What is needed =>
Leave out every line before the one containing "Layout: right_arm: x", and repeat the rest of the material below exactly, that line included.

+---+

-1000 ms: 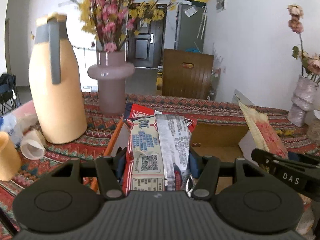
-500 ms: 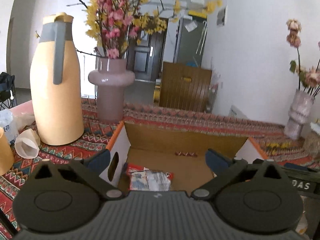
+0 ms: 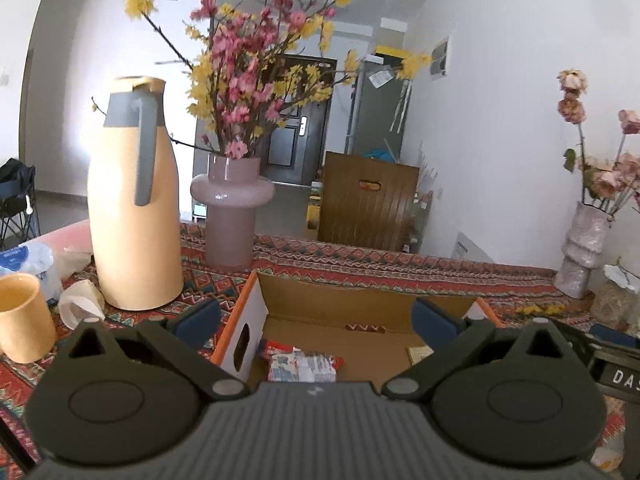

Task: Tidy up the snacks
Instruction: 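Carry both packs over the red box and open both grippers to drop them, then grasp a white crinkled snack pack with the right gripper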

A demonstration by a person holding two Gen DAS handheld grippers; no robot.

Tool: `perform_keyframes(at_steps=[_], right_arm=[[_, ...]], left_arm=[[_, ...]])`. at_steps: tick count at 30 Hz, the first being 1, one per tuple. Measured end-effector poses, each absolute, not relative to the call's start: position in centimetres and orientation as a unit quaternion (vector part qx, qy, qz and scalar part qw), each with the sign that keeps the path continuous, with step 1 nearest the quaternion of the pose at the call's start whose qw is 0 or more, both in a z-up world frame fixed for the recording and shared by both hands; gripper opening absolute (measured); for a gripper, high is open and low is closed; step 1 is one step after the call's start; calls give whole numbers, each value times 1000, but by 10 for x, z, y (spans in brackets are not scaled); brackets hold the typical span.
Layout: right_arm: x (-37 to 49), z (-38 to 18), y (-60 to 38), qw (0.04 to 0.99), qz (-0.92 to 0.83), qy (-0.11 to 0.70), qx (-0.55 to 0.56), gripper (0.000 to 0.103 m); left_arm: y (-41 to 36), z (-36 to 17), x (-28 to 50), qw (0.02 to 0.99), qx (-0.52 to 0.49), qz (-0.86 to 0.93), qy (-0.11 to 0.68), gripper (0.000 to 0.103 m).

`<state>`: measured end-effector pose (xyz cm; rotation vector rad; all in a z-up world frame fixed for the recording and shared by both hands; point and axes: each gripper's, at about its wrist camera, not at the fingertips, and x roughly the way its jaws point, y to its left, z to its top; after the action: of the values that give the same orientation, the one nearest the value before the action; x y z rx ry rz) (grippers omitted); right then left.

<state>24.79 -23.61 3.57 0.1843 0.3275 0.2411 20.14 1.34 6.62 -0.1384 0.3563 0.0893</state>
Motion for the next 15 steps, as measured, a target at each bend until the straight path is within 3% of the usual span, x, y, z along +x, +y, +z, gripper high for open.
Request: perform_keyframes(at_steps=[7,15], right_arm=[[188,41,-241,978,122,152,74,103],[128,9,-244,974,114,186,60,103]], left_arm=[[19,59,153,981,-49,34,184,103],[35,11,110,972,-37,37,230,103]])
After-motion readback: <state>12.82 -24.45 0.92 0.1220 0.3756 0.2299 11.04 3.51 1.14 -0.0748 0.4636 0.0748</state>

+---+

Solution for this problem =>
Layout: right_arm: x (-37 to 49), z (-38 to 18), y (-60 to 38), qw (0.04 to 0.99), qz (-0.92 to 0.83), qy (-0.11 to 0.70), qx (-0.55 to 0.56), gripper (0.000 to 0.103 m); left_arm: y (-41 to 36), z (-36 to 17), x (-28 to 50), qw (0.02 to 0.99), qx (-0.52 to 0.49), qz (-0.86 to 0.93), qy (-0.11 to 0.68), gripper (0.000 to 0.103 m).

`<state>`: measured end-effector pose (xyz cm; rotation vector rad; all in a z-up world frame fixed for the recording and shared by both hands; point and axes: each gripper's, at about its wrist camera, not at the fingertips, and x roughly the way its jaws point, y to its left, z to its top; after the action: of the values that give the same orientation, the one nearest the value before the action; x y z rx ry rz) (grippers omitted); right then left.

<state>24.79 -23.61 3.57 0.1843 0.3275 0.2411 20.14 1.34 6.62 -0.1384 0.3563 0.0893</state>
Motion for the next 15 steps, as measured, a target at each bend until the straight path is within 3% of the usual span, x, y, z along +x, +y, +z, gripper high for open.
Request: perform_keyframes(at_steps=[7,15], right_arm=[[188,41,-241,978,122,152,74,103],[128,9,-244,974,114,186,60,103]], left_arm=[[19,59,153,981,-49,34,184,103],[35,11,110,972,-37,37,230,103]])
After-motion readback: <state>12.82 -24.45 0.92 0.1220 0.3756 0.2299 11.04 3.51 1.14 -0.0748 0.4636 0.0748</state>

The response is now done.